Lessons for India: How Benin got its bronzes back
Formal requests began in the 1960s and were ignored. Nigeria persisted, lobbied the international community, kept the pressure up. Now, countries one by one are returning the treasures.
When British soldiers sacked the Kingdom of Benin (in present-day Nigeria) in 1897, they took from the royal palace as many as 10,000 ornamental artefacts dating to the mid-16th and early 17th centuries. Those objects, collectively known as the Benin bronzes, have since been scattered across Europe and the US, in museums, archives and private collections.
The bronzes are beautiful. They show fine craftsmanship, portraying representations of the oba (king), the queen mother, and their courtiers, and are an important part of Africa’s cultural heritage.
Scholars estimate that European colonisers and explorers have violently looted at least 5,000 known objects of historic and cultural significance from the continent. Nigeria, which gained independence from the UK in 1960, has campaigned long and hard for the return of its treasures. These efforts offer valuable lessons for India.
Formal requests to return the items began in the 1960s, but museums ignored them. In 1973, Mobutu Sese Seko, then-president of Zaire (now the Democratic Republic of the Congo), addressed the United Nations and denounced the “barbarous, systematic pillaging” of Africa’s artefacts. Twelve African nations signed his draft resolution. Every Western country in the UN rejected the resolution. They objected to the moral connotations of the term “restitution”, they said.
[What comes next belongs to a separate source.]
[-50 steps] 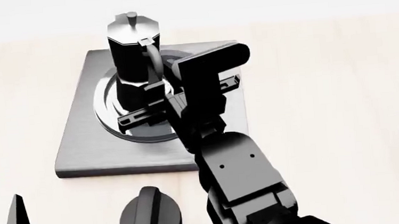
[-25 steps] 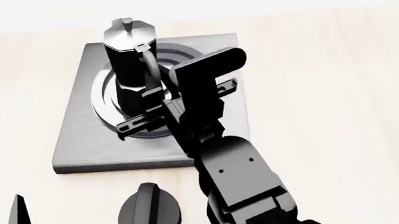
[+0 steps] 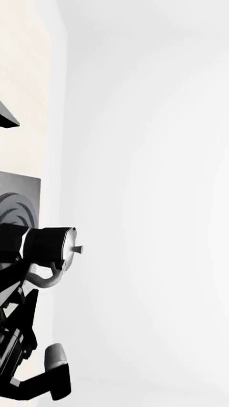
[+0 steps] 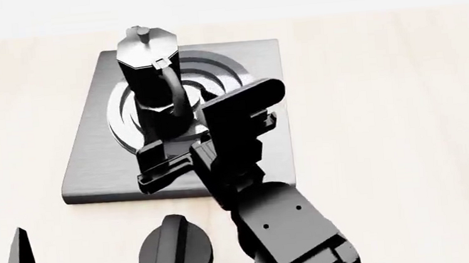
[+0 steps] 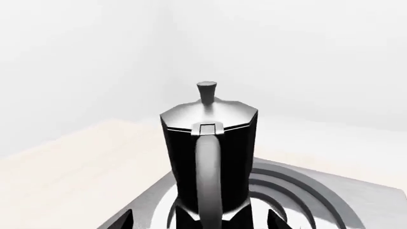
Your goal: Put both moka pots on the stove.
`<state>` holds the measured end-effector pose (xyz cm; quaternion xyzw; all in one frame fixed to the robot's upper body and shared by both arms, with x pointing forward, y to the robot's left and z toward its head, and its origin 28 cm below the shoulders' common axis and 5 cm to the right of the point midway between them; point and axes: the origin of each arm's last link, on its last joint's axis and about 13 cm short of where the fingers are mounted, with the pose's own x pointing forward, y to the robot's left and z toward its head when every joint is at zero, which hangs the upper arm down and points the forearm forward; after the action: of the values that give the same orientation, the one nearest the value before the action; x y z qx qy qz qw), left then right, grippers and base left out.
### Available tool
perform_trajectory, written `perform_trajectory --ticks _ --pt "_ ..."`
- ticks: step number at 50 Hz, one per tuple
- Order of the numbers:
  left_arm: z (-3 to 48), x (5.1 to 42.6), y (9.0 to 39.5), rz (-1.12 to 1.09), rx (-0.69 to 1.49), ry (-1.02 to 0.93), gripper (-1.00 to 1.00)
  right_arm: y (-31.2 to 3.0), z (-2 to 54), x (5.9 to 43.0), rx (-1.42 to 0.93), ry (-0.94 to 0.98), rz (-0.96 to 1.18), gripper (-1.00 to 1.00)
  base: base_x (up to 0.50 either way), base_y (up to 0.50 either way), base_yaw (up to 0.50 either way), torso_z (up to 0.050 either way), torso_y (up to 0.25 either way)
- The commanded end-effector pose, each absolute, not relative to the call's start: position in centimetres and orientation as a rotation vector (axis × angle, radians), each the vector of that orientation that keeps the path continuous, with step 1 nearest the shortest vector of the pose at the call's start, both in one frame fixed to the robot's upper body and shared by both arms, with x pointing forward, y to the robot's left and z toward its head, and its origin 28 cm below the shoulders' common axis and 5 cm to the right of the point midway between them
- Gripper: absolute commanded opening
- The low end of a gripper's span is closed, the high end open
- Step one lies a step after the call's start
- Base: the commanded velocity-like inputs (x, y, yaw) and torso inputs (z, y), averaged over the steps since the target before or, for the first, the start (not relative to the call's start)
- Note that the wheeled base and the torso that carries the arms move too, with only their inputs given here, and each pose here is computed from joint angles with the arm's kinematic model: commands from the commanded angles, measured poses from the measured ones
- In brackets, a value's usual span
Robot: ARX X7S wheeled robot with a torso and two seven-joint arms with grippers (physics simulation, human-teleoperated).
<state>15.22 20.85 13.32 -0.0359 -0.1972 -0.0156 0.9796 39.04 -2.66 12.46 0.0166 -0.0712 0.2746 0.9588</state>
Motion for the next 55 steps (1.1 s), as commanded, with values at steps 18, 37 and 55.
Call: perform_trajectory --ticks 18,37,55 --pt "13.4 14.9 20.6 -0.040 -0.067 -0.402 1.00 -8.7 18.3 24.0 -0.117 -0.397 0.381 1.00 0.00 0.00 0.00 0.000 0.000" --pt "13.7 14.8 20.5 -0.044 -0.075 -0.406 1.00 -16.1 22.2 19.6 -0.330 -0.506 0.091 1.00 0.00 0.00 0.00 0.000 0.000" --pt "13.7 14.7 20.6 -0.036 -0.076 -0.407 1.00 -22.8 23.4 18.5 -0.357 -0.308 -0.071 1.00 0.00 0.00 0.00 0.000 0.000"
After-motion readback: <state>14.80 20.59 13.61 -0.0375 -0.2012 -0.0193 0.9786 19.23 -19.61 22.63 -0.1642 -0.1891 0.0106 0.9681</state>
Western museum curators were openly racist. Friedrich Kussmaul, director of Stuttgart’s Linden Museum at the time, publicly stated that African museologists and administrators were too corrupt and not educated enough to manage their own heritage. He had never visited Africa.
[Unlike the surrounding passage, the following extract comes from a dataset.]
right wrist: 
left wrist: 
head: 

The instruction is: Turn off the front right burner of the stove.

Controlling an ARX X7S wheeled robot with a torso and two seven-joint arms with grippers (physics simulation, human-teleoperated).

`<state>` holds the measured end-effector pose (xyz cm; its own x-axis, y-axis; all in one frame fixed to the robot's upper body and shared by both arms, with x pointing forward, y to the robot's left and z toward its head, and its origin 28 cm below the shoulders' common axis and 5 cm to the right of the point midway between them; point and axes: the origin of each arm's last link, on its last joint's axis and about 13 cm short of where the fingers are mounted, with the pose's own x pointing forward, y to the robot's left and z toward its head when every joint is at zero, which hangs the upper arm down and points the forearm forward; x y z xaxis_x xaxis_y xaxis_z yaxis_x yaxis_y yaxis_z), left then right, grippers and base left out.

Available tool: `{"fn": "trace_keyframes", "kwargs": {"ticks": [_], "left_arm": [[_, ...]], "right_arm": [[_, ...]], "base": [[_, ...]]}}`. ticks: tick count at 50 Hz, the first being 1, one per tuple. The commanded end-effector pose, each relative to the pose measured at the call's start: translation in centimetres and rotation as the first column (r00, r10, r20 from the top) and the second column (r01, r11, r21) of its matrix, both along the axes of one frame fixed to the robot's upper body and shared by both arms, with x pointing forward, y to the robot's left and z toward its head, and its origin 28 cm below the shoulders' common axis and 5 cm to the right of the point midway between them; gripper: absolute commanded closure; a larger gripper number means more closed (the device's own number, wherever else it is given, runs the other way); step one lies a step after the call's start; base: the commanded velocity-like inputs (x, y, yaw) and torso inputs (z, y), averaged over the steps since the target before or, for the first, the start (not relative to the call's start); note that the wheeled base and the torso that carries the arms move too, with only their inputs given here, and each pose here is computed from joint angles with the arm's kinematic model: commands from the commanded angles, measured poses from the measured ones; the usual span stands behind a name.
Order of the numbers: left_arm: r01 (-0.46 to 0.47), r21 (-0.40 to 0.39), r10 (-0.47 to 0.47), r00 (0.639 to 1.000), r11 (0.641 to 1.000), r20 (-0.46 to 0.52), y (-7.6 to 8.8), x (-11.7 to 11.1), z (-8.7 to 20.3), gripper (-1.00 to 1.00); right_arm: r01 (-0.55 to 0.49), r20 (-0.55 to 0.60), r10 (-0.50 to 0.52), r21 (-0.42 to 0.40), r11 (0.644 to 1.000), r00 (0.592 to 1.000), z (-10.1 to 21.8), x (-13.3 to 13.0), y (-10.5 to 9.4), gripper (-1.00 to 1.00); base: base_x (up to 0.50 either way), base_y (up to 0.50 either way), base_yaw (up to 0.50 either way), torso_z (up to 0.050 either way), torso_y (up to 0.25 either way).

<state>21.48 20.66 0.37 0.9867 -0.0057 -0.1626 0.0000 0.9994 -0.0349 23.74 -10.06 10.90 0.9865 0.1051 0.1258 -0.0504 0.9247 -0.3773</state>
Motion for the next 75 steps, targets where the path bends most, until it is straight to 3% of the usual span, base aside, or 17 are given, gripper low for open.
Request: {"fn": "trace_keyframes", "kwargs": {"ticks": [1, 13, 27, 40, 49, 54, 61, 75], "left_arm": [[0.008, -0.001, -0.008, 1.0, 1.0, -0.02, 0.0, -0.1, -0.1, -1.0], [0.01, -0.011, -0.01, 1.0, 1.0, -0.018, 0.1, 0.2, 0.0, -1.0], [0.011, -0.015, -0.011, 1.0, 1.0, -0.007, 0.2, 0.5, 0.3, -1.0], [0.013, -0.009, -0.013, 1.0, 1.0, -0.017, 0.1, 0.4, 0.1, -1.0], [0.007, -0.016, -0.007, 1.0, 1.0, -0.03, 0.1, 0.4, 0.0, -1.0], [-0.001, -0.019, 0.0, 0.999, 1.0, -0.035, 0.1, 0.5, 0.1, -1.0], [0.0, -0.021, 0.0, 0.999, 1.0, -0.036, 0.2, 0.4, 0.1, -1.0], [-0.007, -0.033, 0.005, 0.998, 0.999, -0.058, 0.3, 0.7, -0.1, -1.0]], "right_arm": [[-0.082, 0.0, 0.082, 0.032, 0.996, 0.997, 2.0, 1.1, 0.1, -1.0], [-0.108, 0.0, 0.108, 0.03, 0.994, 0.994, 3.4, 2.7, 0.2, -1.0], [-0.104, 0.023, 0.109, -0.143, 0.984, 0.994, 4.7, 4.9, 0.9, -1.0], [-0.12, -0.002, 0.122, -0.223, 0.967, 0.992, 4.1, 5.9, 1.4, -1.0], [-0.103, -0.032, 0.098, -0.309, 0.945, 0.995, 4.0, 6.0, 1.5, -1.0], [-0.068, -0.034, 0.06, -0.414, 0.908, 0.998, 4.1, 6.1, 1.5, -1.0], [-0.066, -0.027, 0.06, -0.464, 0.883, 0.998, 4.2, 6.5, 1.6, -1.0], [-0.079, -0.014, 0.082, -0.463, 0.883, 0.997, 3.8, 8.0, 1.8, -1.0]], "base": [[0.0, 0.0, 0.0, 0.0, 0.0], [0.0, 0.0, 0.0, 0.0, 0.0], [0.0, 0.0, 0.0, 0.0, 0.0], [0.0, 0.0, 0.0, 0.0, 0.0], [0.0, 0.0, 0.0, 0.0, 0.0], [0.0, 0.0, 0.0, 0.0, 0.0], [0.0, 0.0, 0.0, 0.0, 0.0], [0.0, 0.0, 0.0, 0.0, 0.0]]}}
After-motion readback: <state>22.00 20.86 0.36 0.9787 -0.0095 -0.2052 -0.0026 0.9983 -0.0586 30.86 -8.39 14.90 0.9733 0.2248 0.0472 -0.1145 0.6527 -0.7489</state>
Meanwhile, Benin-era objects were freely turning up at auction. At a Sotheby’s sale in 1980, Nigeria paid half a million pounds to acquire several pieces of its own heritage. Official return requests were ignored until 2007, when the UN urged the West to restore the “cultural, intellectual, religious and spiritual property” taken from indigenous people “without their consent and in violation of local customs”.
In 2010, the Benin Dialogue Group was established to open conversations between European museum delegates and Nigerian authorities. Requests were now more specific, aimed at particular objects, collections, museums and foreign ministries. The Group built a permanent showcase for returned items in Nigeria’s Benin City. Meanwhile, public outrage was building up in the West.
France had, for decades, cited an obscure 1566 law on “inherited objects” as its reason for not returning artefacts. Then, in 2018, President Emmanuel Macron appointed a committee to look into the matter of African collections and their provenance. The report recommended full restitution of items “acquired amorally”. It was the push the movement needed. By 2020, France had passed a bill for a phased return of 26 items looted from Benin in 1892.
Some objects, including palace doors, thrones and warrior dance staffs, were handed over late last year, in a landmark ceremony. In February, after pressure from students, the UK’s Jesus College at Cambridge University returned a bronze rooster and the bust of a king to Nigeria.
The US has followed suit; the Smithsonian Institution has pledged to return most of its collection of 39 Benin bronzes. Germany, which holds more than 500 Benin objects plans to return the bulk of them starting next year. More than a dozen institutions are working to return objects to Nigeria. The British Museum, however, has no plans to part with any of its collection. As with most such requests, it has cited the British Museums Act of 1963, which prevents it from permanently removing objects from its collections.